We’re confronting a place we don’t really recognise
The states have been better at the public messaging, and much franker about the numbers of people that will potentially be affected.
NSW and Queensland health officials have said they are expecting between 20 per cent and 25 per cent of the population to contract the virus in the first wave of a likely outbreak as we go into winter, and are planning on that basis. That’s millions of people.
But this weekend we confront a place we don’t really recognise: where schools and universities could be shut down (whether or not this is the generic advice), sporting fixtures and concerts cancelled, where there are calls for the borders to be closed entirely, where official advice is that none of us should leave the country if we can help it, and most importantly, an entire country is gripped by a fear of what it is facing.
The announcement of a national cabinet comprising federal and state leaders advised collectively by their federal and state officials will hopefully help improve the sense of control and the information flow.
But if we go back from that point to looking at the economic response this week, it gives a better perspective on what was done, and what might still be needed.
First, let’s start with language: an economic “stimulus” package.
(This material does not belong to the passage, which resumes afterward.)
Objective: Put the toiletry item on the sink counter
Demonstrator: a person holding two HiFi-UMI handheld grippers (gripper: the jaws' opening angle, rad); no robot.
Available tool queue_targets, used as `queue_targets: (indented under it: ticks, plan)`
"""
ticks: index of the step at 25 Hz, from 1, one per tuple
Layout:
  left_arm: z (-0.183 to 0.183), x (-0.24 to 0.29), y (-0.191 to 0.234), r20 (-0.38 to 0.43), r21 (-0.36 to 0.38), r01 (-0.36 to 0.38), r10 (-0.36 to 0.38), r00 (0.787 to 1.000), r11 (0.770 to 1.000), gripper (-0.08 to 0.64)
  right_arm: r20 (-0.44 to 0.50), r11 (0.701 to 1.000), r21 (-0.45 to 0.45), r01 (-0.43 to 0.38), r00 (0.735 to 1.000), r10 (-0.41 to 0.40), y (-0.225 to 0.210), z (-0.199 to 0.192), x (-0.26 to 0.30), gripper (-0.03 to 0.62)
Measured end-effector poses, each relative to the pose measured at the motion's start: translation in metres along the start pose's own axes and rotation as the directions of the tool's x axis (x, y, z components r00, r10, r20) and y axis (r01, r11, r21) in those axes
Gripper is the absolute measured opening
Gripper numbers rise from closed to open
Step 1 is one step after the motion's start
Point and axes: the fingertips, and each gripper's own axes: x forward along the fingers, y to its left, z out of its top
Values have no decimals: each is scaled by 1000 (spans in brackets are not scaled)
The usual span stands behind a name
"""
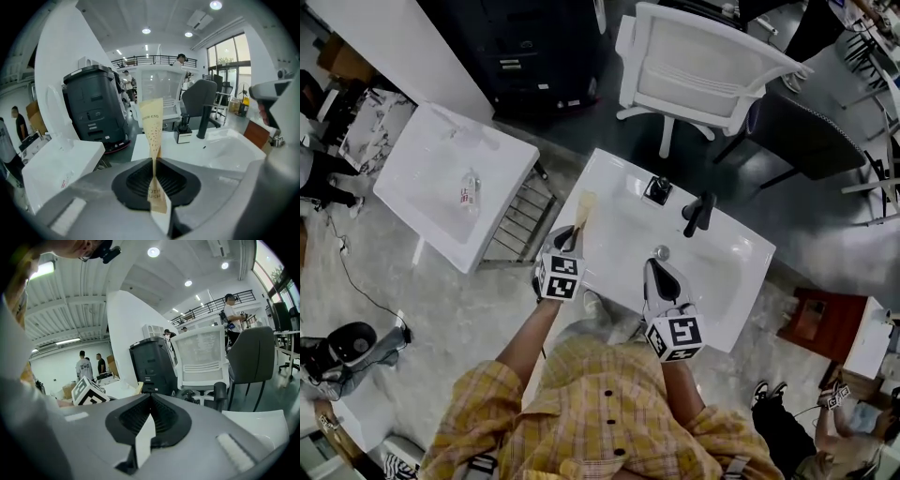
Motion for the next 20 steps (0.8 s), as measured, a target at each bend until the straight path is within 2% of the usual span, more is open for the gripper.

It suggests something you give someone who is just a bit down in the dumps, needs a bit more perk in their lerk.
It is probably more useful to think about what the Government is doing as providing a “safety net” for an economy that for all intents and purposes could be in free fall in the next couple of weeks if the growing body of global opinion — that the best response to this virus is a complete shutdown — takes hold.
In such circumstances, it is better to think about the task at hand for government economic policy as being some form of income safety net.
So how effective is it then?
The hole in the policy
The measures to help subsidise wages through the business community seem to make good sense: they are linked to people who are paying wages and are easily implemented through the tax office.
It’s the income support measures paid directly to workers that are more problematic.
Let’s leave aside questions about equity for a minute and just think in pragmatic terms about the effectiveness of these measures as a safety net.
One-off payments to pensioners, people on Newstart, and those receiving the Family Tax Benefit are fine.
But it is not clear they go entirely to the problem at hand, which is the need to keep people’s incomes flowing through periods in which they might have to either self-isolate, or stay away from work because of closures or because they become very ill.
While there has been some attempt to look like the casual workforce has been considered (by the move to give casual employees access to a sickness payment equal to Newstart), it doesn’t add up to income replacement that would encourage, or allow, casual employees to stay at home if they are feeling a bit unwell.
That’s got to be a hole in the policy.
And, if the Government is going to be as dynamic in its responses as it is pledging, it is one it should be open to thinking about further.
Laura Tingle is 7.30’s chief political correspondent.